The line holding "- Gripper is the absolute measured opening" and all lines that follow it to the end of the data: return these exactly, and nothing more.

- Opening Delimiter -

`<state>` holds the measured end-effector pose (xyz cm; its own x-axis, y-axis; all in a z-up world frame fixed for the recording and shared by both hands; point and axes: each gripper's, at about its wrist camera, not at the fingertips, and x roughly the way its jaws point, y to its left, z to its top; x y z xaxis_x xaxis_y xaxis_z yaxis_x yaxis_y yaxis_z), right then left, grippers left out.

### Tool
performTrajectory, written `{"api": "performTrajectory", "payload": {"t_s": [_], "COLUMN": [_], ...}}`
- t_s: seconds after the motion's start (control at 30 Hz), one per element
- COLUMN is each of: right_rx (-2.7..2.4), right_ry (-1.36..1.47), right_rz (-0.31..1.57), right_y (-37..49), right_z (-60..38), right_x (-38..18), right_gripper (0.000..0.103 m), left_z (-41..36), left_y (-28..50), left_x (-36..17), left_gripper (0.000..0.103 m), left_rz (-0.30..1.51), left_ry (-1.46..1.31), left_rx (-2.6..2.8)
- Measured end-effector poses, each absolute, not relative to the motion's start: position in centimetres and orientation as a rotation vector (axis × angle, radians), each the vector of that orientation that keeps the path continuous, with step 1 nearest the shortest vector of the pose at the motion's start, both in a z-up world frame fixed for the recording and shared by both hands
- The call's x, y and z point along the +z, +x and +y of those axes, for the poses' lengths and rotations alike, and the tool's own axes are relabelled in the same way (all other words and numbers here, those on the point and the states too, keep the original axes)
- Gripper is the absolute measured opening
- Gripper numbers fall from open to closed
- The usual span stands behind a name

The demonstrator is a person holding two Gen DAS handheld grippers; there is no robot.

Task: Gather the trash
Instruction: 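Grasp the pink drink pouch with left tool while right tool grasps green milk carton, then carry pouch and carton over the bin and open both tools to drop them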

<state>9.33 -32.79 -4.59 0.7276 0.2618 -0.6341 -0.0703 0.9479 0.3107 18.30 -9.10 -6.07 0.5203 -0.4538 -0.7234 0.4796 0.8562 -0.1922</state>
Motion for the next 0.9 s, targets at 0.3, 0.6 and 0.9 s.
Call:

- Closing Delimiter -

:: Written answer ::
- Gripper is the absolute measured opening
- Gripper numbers fall from open to closed
- The usual span stands behind a name

The demonstrator is a person holding two Gen DAS handheld grippers; there is no robot.

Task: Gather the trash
Instruction: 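Grasp the pink drink pouch with left tool while right tool grasps green milk carton, then carry pouch and carton over the bin and open both tools to drop them
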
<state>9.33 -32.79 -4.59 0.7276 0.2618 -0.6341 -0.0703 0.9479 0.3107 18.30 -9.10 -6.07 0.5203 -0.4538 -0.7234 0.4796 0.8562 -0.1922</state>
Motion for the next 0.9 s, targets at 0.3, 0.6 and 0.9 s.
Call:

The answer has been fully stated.